• WORK REQUIRED: In the material below, find the line with "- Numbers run" and the line with "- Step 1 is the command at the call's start", then output those two lines and every line between them, exactly.

DATASET SECTION Start Marker

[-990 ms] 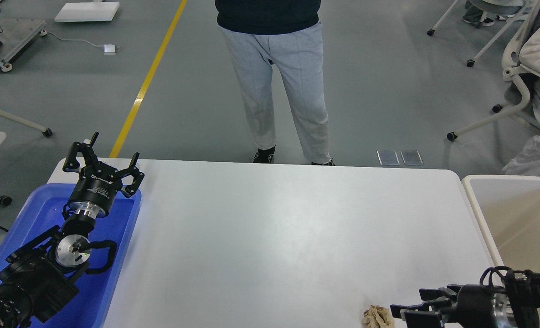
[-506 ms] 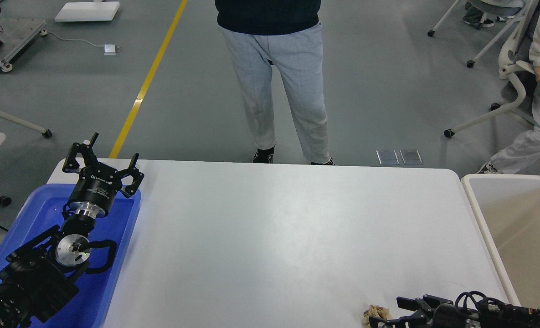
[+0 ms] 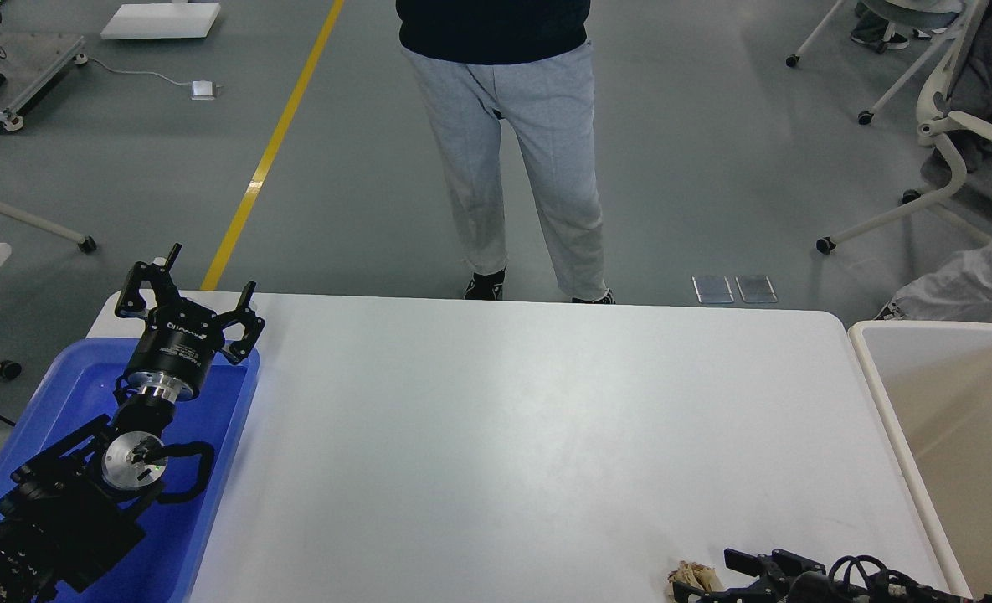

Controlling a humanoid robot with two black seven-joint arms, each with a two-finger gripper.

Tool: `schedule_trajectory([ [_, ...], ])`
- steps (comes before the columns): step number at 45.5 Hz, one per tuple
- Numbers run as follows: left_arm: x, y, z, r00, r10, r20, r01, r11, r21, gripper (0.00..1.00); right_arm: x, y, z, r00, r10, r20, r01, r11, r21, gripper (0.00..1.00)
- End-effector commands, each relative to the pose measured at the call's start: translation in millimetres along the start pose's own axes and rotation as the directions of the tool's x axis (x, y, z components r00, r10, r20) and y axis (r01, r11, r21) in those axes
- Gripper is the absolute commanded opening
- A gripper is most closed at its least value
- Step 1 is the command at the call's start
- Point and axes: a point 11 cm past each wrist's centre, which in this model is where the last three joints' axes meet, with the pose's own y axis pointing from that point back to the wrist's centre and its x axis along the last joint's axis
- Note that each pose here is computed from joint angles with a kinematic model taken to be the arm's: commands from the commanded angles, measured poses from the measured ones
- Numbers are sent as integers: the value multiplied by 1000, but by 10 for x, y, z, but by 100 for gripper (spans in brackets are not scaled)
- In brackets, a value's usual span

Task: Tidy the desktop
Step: 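Close the right gripper on the crumpled tan wrapper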

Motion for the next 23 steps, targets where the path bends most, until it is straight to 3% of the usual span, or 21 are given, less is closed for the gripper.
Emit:
schedule_trajectory([
  [1,0,0,0,1000,0,0,0,1000,0,100,-110,-12,8,1000,10,3,-10,1000,-3,99],
  [23,0,0,0,1000,0,0,0,1000,0,100,-287,-66,24,1000,23,15,-22,1000,-12,98],
])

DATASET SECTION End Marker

• ANSWER TO THE PROBLEM:
- Numbers run as follows: left_arm: x, y, z, r00, r10, r20, r01, r11, r21, gripper (0.00..1.00); right_arm: x, y, z, r00, r10, r20, r01, r11, r21, gripper (0.00..1.00)
- End-effector commands, each relative to the pose measured at the call's start: translation in millimetres along the start pose's own axes and rotation as the directions of the tool's x axis (x, y, z components r00, r10, r20) and y axis (r01, r11, r21) in those axes
- Gripper is the absolute commanded opening
- A gripper is most closed at its least value
- Step 1 is the command at the call's start

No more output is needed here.